■ Task instructions
Pull out every line in the data that has the string "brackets" in it.

■ Recorded data
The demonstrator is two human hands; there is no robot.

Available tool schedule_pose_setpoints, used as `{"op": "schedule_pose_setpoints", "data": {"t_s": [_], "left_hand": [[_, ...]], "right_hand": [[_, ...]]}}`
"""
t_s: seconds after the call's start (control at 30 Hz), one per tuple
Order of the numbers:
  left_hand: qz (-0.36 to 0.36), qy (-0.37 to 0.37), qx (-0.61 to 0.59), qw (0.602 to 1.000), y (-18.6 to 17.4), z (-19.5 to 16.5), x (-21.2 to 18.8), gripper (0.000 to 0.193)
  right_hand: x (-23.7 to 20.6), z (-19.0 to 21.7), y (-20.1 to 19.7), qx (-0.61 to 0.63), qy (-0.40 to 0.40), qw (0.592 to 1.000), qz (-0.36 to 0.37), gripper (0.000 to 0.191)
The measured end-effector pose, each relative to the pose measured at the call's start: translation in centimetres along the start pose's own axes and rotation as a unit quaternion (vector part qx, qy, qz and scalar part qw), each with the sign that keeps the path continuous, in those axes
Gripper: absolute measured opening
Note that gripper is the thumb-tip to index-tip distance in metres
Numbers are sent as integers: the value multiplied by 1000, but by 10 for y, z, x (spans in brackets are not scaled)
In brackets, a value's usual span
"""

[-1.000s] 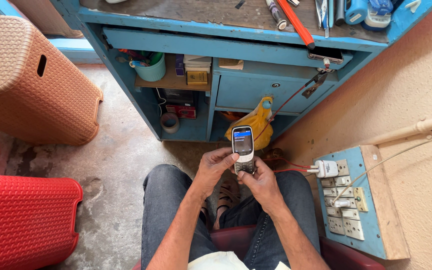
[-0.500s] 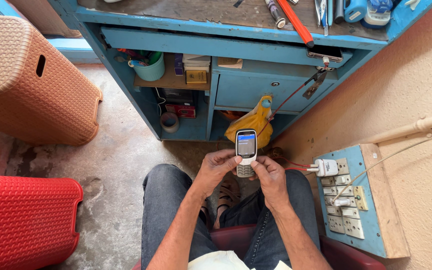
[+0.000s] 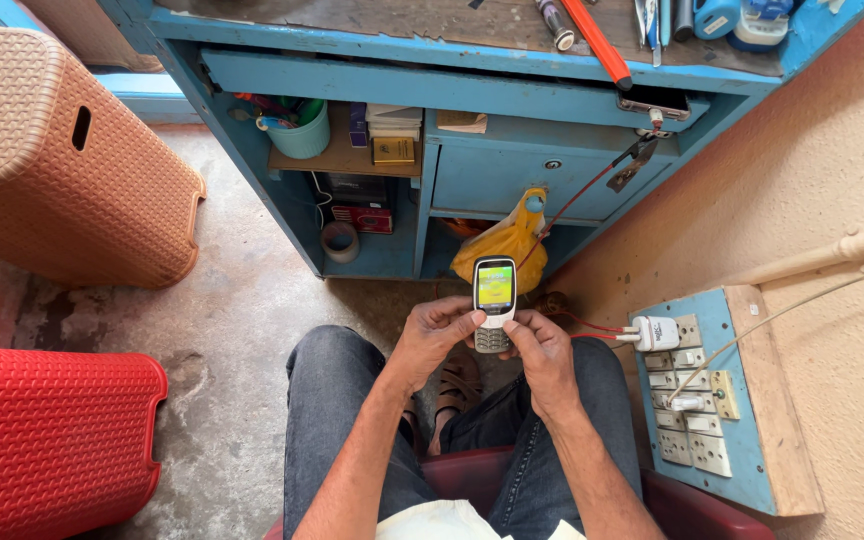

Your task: The person sits at a repair bench with a small feature phone, pries open its back cover with a spudger-like tool, removes and reinserts the battery, and uses a screwdriver on the phone's internal parts. They then reassemble the phone, press its keypad, and power it on, with the screen lighting up.

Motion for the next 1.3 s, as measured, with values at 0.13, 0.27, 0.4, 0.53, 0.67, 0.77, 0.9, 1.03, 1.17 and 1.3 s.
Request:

■ Task result
Numbers are sent as integers: the value multiplied by 1000, but by 10 for y, z, x (spans in brackets are not scaled)
In brackets, a value's usual span

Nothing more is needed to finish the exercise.